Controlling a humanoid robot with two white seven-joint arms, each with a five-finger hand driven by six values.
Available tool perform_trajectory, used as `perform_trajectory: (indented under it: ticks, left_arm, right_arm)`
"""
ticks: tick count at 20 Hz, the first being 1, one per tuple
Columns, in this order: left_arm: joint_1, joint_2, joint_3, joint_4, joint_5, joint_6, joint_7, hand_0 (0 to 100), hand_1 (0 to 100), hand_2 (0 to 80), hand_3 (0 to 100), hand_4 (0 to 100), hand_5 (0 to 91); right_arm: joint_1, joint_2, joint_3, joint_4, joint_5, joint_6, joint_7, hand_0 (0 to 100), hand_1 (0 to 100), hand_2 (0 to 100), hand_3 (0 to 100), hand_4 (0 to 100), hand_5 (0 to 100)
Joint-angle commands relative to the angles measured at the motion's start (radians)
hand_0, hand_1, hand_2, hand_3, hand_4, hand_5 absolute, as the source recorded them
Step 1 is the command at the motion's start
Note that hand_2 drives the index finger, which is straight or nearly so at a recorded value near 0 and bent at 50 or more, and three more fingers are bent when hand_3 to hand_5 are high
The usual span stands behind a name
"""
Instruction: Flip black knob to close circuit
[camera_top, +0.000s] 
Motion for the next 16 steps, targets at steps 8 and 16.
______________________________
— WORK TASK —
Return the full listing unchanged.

— RESPONSE BOX —
Controlling a humanoid robot with two white seven-joint arms, each with a five-finger hand driven by six values.
Available tool perform_trajectory, used as `perform_trajectory: (indented under it: ticks, left_arm, right_arm)`
"""
ticks: tick count at 20 Hz, the first being 1, one per tuple
Columns, in this order: left_arm: joint_1, joint_2, joint_3, joint_4, joint_5, joint_6, joint_7, hand_0 (0 to 100), hand_1 (0 to 100), hand_2 (0 to 80), hand_3 (0 to 100), hand_4 (0 to 100), hand_5 (0 to 91); right_arm: joint_1, joint_2, joint_3, joint_4, joint_5, joint_6, joint_7, hand_0 (0 to 100), hand_1 (0 to 100), hand_2 (0 to 100), hand_3 (0 to 100), hand_4 (0 to 100), hand_5 (0 to 100)
Joint-angle commands relative to the angles measured at the motion's start (radians)
hand_0, hand_1, hand_2, hand_3, hand_4, hand_5 absolute, as the source recorded them
Step 1 is the command at the motion's start
Note that hand_2 drives the index finger, which is straight or nearly so at a recorded value near 0 and bent at 50 or more, and three more fingers are bent when hand_3 to hand_5 are high
The usual span stands behind a name
"""
Instruction: Flip black knob to close circuit
[camera_top, +0.000s] 
Motion for the next 16 steps, targets at steps 8 and 16.

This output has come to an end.